_Problem_.
Copy out each line of the entries below in which the string "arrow" appears.

_Data for review_.
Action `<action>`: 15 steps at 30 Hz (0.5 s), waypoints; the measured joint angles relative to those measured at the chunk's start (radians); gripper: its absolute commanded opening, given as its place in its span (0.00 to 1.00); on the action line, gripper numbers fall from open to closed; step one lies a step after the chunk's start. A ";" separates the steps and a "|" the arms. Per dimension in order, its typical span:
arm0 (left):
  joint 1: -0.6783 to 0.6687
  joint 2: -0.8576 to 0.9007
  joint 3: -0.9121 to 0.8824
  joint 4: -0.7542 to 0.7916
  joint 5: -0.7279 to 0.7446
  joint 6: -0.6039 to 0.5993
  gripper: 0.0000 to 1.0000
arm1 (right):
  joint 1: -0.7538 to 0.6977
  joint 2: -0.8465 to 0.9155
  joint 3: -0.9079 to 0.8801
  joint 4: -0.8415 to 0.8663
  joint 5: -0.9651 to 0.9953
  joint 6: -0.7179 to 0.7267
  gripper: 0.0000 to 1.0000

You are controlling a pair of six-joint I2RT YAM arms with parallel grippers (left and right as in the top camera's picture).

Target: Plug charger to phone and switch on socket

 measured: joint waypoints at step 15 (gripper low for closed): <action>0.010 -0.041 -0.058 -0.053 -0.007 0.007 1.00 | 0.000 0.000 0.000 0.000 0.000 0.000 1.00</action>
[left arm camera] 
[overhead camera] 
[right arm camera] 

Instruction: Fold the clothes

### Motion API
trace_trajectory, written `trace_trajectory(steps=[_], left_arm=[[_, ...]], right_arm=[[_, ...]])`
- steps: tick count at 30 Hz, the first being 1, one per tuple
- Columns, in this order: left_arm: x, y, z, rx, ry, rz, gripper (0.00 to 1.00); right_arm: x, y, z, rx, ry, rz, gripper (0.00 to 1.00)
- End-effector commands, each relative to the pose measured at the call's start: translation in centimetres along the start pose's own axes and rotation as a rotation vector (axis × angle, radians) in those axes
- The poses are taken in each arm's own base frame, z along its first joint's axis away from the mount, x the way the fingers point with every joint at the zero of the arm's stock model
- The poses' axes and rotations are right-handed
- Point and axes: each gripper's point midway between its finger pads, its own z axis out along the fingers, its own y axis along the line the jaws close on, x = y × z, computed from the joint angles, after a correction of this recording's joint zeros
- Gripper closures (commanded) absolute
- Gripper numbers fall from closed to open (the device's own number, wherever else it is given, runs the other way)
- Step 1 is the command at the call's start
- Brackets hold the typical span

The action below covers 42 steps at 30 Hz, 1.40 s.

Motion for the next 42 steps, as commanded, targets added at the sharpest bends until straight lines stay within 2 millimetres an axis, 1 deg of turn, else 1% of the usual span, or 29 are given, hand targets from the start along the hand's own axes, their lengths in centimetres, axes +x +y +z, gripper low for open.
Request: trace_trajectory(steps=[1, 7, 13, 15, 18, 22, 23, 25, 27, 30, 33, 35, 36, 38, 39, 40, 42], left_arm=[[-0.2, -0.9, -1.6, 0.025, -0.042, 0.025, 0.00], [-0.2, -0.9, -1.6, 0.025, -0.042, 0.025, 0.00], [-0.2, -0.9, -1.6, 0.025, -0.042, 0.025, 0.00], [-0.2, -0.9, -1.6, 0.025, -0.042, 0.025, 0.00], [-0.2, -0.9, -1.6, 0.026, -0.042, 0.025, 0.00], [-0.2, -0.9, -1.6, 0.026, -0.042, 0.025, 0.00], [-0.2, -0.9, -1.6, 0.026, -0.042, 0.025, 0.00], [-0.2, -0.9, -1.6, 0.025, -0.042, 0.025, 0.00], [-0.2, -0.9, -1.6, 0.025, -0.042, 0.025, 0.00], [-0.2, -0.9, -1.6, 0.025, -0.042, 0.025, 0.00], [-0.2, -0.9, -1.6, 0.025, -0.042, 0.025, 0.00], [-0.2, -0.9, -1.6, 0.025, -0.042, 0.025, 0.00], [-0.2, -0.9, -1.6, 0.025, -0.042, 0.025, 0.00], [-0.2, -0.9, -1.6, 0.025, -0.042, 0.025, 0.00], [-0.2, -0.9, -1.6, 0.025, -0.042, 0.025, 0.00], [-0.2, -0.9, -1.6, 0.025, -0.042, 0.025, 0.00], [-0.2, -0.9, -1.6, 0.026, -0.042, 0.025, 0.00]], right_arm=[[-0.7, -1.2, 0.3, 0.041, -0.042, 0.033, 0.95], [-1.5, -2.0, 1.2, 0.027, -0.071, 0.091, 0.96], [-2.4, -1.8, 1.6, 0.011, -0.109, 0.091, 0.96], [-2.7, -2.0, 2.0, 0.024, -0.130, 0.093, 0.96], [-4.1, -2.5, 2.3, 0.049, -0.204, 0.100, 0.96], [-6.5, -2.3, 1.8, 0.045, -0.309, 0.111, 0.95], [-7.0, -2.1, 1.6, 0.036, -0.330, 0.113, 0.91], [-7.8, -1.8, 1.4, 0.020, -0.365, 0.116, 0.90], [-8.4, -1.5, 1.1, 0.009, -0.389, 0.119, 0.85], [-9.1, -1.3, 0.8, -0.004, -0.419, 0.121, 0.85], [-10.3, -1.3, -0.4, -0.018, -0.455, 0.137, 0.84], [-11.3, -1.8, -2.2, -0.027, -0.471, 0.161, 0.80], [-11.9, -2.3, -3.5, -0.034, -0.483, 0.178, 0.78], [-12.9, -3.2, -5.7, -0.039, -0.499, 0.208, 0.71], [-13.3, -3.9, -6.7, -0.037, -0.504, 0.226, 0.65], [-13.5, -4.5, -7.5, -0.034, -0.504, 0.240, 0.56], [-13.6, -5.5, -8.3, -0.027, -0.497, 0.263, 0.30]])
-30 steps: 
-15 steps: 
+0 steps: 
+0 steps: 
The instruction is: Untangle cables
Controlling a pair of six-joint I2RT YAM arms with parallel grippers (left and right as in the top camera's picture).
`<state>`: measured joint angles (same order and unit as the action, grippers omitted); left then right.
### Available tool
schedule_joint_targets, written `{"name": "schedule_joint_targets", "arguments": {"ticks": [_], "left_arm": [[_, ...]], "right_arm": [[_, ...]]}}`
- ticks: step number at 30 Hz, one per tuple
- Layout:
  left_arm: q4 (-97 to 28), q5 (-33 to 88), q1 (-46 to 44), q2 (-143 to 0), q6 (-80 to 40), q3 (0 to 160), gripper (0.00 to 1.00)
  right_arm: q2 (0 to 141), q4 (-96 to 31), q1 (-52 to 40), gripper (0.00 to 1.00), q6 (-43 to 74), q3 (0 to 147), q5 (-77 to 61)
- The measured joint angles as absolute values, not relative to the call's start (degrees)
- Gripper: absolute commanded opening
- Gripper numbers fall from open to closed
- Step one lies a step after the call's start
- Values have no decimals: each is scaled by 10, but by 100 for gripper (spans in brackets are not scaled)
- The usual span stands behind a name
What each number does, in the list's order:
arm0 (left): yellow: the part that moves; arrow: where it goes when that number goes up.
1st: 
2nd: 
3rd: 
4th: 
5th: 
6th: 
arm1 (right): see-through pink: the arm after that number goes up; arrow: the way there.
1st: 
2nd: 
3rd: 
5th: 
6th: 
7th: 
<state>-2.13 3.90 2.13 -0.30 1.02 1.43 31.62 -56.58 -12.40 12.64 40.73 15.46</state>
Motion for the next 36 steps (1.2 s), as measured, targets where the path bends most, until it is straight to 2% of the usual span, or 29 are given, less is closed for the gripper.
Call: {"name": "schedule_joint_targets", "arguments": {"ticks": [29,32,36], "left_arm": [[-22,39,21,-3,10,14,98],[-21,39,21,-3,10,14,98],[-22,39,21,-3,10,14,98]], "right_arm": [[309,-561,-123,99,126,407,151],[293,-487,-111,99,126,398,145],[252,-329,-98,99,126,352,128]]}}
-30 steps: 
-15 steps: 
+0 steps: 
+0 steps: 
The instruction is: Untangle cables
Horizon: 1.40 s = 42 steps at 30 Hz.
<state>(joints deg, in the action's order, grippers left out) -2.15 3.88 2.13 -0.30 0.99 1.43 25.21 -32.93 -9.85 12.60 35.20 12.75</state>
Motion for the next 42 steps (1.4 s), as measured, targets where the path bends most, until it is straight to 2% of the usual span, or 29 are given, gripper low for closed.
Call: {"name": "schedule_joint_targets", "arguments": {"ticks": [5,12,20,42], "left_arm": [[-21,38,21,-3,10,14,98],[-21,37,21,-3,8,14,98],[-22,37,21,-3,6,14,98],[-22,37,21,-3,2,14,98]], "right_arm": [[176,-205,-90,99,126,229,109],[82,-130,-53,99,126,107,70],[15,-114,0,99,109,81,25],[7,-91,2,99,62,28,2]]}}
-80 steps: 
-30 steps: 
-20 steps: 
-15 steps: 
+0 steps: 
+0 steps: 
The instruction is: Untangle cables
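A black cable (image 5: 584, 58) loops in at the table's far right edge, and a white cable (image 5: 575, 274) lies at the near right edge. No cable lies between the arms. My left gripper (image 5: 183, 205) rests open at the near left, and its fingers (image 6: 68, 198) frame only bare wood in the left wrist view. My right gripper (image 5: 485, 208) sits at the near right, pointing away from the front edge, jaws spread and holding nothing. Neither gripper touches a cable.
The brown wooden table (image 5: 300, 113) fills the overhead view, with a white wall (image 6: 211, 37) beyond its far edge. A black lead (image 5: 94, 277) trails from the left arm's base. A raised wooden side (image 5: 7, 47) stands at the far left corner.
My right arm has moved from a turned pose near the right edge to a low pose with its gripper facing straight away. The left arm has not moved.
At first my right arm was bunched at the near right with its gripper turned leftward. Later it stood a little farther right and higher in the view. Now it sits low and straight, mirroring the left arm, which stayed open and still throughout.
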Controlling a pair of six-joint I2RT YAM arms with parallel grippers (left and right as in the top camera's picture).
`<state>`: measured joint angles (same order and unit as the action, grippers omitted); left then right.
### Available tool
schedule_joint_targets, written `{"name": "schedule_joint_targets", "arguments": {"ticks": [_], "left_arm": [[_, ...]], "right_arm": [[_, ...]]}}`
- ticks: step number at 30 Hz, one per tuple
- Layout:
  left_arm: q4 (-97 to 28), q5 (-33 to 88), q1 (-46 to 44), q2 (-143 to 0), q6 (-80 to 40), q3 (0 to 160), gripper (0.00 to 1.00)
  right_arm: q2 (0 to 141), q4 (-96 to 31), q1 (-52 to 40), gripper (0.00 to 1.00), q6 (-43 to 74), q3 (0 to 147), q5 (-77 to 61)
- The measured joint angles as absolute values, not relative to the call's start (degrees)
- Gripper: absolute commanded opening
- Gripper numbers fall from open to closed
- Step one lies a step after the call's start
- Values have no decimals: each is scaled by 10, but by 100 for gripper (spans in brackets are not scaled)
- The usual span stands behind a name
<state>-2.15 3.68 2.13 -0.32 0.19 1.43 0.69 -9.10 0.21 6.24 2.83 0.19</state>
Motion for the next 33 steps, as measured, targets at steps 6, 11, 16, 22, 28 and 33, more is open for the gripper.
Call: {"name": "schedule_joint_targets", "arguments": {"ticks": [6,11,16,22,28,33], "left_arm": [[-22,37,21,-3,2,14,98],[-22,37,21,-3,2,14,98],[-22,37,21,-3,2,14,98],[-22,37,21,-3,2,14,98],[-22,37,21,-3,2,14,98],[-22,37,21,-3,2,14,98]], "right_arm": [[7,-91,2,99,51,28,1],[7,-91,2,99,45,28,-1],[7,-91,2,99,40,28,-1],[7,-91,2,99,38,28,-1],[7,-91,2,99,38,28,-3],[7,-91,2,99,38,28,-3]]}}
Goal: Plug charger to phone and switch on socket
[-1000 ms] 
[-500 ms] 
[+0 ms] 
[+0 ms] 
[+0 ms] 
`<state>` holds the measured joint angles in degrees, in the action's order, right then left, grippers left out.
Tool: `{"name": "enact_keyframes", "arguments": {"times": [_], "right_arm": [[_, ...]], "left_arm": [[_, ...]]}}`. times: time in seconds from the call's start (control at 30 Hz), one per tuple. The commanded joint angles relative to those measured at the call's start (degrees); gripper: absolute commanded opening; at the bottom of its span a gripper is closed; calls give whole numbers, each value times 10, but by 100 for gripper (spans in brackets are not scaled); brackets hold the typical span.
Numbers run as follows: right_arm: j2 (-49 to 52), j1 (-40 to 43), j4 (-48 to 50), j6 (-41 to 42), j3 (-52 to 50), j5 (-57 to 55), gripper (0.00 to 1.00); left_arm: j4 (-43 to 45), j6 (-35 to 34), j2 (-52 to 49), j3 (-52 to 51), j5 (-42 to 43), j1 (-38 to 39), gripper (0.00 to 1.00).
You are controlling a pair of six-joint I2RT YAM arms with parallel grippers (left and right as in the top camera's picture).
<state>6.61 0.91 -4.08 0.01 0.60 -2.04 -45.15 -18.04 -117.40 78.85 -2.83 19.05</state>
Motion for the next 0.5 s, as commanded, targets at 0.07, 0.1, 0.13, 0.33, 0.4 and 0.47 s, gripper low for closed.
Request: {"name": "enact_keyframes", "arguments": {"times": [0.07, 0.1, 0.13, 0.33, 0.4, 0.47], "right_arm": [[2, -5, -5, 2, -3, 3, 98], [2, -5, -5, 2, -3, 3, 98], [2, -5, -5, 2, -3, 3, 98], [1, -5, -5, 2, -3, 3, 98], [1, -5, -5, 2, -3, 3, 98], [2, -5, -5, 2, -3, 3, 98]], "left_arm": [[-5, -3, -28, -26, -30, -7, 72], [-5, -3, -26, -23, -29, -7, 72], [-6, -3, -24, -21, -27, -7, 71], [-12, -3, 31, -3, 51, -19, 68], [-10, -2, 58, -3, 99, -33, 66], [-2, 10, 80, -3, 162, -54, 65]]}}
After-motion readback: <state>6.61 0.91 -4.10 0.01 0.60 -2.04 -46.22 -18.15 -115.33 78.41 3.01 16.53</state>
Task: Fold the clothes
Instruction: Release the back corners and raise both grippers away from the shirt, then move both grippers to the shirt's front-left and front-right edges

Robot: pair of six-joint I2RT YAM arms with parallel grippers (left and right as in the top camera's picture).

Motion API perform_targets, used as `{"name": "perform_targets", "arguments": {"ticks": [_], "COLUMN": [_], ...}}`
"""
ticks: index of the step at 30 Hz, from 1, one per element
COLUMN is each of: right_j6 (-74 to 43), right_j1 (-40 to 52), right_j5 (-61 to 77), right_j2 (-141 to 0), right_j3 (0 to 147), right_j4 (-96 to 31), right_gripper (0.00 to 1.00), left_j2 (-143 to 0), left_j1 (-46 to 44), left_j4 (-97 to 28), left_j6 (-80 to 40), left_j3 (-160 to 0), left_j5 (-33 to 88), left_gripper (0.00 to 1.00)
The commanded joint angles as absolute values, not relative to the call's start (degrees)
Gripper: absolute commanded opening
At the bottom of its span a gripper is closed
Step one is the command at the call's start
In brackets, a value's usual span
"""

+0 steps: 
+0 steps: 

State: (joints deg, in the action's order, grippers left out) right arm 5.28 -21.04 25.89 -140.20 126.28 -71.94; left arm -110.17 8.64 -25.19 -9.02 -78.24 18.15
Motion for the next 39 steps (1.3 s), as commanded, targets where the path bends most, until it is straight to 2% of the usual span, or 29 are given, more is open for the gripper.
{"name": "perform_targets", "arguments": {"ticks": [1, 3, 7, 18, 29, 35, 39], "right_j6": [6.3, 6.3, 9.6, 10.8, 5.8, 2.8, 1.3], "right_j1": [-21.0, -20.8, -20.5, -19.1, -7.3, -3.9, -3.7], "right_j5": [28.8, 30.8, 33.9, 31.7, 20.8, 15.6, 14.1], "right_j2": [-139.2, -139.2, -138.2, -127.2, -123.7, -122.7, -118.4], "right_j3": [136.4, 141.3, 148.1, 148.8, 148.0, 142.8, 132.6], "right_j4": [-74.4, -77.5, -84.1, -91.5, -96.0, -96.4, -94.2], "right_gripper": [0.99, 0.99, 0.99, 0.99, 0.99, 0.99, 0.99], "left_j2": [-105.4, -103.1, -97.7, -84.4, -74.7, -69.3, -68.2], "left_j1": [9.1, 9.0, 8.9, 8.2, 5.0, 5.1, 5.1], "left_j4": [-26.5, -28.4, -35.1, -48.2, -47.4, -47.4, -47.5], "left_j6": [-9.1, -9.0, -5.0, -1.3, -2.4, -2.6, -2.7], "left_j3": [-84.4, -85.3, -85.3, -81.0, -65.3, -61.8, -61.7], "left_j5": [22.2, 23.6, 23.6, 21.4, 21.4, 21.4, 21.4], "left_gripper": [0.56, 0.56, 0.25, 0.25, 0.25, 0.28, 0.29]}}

_Answer section_.
arm0 (left): yellow: the part that moves; arrow: where it goes when that number goes up.
arm1 (right): see-through pink: the arm after that number goes up; arrow: the way there.

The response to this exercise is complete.